Evaluation of cheetah and leopard spermatozoa developmental capability after interspecific ICSI with domestic cat oocytes

The ICSI procedure is potentially of great value for felids, and it has not been extensively studied in these species. The objectives of this work were to determine the best conditions for ICSI in the domestic cat (DC) to generate interspecific embryos by injecting cheetah (Ch) and leopard (Leo) spermatozoa. Firstly, DC oocytes were matured with insulin-transferrin-selenium (ITS) or without it (MM) and cultured using atmospheric (21%) or low (5%) oxygen tension after ICSI. The group ITS-5%O2 showed the highest blastocyst rate (p < 0.05), 20.9% vs 8.7%, 7% and 6.5%, for MM-21%O2 , MM-5%O2 and ITS-21%O2 , respectively.

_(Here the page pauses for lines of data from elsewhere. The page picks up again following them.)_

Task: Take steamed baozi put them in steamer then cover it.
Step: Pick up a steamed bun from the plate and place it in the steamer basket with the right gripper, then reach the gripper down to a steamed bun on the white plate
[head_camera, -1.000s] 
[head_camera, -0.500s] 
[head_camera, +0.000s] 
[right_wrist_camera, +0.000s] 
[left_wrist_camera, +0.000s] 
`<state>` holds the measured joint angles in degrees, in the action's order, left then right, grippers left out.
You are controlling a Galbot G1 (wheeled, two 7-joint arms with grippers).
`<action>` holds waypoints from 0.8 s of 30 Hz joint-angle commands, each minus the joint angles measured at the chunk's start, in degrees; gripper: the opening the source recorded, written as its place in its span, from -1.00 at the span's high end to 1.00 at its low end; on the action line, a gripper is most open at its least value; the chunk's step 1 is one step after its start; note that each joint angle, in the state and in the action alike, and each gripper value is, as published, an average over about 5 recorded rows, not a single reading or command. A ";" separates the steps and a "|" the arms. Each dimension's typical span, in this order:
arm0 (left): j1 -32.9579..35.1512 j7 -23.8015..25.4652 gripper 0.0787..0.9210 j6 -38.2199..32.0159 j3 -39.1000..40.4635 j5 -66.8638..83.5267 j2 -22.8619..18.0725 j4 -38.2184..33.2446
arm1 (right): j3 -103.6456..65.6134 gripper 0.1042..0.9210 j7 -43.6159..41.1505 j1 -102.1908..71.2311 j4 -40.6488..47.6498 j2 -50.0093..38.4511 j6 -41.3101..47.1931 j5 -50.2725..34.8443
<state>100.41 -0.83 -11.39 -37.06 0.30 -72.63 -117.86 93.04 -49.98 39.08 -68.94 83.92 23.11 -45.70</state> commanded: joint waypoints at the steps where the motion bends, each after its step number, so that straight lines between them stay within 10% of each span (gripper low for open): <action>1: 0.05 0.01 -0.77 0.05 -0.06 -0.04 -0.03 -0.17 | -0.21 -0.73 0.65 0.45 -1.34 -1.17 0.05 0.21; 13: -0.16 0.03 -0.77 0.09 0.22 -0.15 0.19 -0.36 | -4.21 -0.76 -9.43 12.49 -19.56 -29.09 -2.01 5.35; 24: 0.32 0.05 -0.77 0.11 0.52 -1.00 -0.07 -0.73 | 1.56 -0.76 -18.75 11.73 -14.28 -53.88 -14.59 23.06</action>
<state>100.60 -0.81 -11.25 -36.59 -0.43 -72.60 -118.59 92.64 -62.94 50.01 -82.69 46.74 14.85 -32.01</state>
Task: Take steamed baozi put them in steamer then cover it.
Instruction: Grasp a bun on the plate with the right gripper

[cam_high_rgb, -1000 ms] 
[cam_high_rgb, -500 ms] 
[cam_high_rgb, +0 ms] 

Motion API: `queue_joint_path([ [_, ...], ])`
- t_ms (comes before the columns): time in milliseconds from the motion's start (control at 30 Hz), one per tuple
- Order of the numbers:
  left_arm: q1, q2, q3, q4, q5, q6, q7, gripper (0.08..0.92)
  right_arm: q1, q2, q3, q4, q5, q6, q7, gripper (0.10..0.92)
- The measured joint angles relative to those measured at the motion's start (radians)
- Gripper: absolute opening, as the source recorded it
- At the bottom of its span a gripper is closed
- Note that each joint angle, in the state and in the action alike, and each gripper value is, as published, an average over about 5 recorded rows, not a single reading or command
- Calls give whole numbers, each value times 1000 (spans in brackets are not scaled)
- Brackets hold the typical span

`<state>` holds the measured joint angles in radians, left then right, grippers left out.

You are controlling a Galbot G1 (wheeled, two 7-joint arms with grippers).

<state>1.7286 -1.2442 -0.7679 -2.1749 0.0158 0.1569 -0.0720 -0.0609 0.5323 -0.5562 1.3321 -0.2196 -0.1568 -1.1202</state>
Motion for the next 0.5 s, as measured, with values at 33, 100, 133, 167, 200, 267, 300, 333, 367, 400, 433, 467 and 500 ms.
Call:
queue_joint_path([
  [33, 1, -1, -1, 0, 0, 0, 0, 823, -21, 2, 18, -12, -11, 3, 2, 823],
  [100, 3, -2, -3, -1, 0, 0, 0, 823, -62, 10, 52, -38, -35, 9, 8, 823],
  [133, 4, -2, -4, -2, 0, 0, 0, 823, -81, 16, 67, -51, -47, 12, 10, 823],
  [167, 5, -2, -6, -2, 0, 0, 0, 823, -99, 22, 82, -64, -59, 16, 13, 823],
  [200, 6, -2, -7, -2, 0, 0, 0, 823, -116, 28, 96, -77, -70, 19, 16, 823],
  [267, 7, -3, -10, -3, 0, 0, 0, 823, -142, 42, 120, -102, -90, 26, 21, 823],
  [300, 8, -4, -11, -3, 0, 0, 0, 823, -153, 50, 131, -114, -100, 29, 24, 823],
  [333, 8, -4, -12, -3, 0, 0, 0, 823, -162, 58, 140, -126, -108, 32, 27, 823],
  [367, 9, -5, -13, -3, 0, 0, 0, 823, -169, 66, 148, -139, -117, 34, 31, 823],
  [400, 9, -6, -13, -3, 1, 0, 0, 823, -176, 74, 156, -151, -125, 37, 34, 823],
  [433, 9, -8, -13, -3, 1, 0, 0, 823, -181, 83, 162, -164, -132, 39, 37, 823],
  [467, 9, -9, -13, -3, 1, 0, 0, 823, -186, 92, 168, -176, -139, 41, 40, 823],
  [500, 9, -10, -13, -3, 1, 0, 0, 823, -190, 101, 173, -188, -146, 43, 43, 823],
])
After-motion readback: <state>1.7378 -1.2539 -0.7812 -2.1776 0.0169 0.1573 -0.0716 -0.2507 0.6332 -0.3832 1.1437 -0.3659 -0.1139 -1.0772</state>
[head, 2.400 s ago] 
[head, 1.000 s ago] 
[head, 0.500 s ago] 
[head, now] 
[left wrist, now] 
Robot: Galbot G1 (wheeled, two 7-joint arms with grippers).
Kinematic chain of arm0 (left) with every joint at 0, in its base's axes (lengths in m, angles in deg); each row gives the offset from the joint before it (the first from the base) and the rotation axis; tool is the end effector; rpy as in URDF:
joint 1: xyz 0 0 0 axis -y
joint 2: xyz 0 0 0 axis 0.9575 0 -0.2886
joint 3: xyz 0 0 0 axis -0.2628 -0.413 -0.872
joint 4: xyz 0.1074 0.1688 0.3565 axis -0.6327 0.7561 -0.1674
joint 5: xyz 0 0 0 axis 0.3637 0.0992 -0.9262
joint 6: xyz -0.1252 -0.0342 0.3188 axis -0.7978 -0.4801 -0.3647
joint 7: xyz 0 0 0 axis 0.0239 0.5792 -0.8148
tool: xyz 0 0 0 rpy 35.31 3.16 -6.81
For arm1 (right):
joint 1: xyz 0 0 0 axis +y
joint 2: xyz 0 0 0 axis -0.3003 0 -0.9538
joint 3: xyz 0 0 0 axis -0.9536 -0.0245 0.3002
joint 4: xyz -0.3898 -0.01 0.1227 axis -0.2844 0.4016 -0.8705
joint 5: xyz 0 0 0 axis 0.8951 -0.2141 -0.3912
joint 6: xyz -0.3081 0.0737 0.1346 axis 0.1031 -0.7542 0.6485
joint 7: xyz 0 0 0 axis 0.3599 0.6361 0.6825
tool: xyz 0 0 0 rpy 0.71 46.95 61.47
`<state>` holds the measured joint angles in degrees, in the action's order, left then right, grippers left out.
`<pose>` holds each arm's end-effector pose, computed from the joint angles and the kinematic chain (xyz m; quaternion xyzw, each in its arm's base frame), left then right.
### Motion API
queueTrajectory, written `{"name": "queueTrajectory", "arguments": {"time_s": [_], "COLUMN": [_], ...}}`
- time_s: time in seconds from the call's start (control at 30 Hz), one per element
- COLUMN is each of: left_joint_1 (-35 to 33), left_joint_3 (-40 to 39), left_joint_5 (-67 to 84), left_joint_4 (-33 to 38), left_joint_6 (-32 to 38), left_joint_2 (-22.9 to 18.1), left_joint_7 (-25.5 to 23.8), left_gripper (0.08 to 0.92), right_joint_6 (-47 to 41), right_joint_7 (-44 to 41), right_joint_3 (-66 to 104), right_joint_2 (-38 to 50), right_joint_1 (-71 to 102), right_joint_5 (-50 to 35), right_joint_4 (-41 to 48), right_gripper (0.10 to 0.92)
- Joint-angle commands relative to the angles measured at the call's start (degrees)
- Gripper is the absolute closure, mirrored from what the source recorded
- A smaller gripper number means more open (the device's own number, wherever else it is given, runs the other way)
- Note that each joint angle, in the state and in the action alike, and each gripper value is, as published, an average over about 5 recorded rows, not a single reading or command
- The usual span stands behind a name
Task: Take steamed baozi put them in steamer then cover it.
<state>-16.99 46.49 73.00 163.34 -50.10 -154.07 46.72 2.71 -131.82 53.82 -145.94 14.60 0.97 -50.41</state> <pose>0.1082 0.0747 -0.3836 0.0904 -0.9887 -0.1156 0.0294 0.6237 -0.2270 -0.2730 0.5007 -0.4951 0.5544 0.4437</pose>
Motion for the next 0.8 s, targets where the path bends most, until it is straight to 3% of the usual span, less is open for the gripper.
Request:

The best conditions were used to generate the interspecific embryos, together with ionomycin activation (Io) after ICSI. Interspecific embryos resulted in high rates of blastocysts that were not positively affected by Io activation: 32.6% vs 21% for Ch and Ch-Io, 9.8% vs 21% for Leo and Leo-Io, and 20% vs 17.4% for DC and DC-Io. We also evaluated DNA-fragmented nuclei of experiment 1 and 2 blastocysts, using TUNEL assay. The fragmented nucleus proportion was higher in the ITS-5%O2 group, 67.6%. Surprisingly, interspecific blastocysts showed the lowest fragmented nucleus proportion: 27% and 29.9% for Ch and Leo, respectively. We concluded that ITS and 5%O2 improve blastocyst formation in DC, although with a concomitant increase in DNA fragmentation. Most importantly, cheetah and leopard spermatozoa were able to generate blastocysts without artificial activation, which suggests that developmental capacity of wild felid spermatozoa can be evaluated by interspecific ICSI. This technique should be used to assist wild felid reproduction.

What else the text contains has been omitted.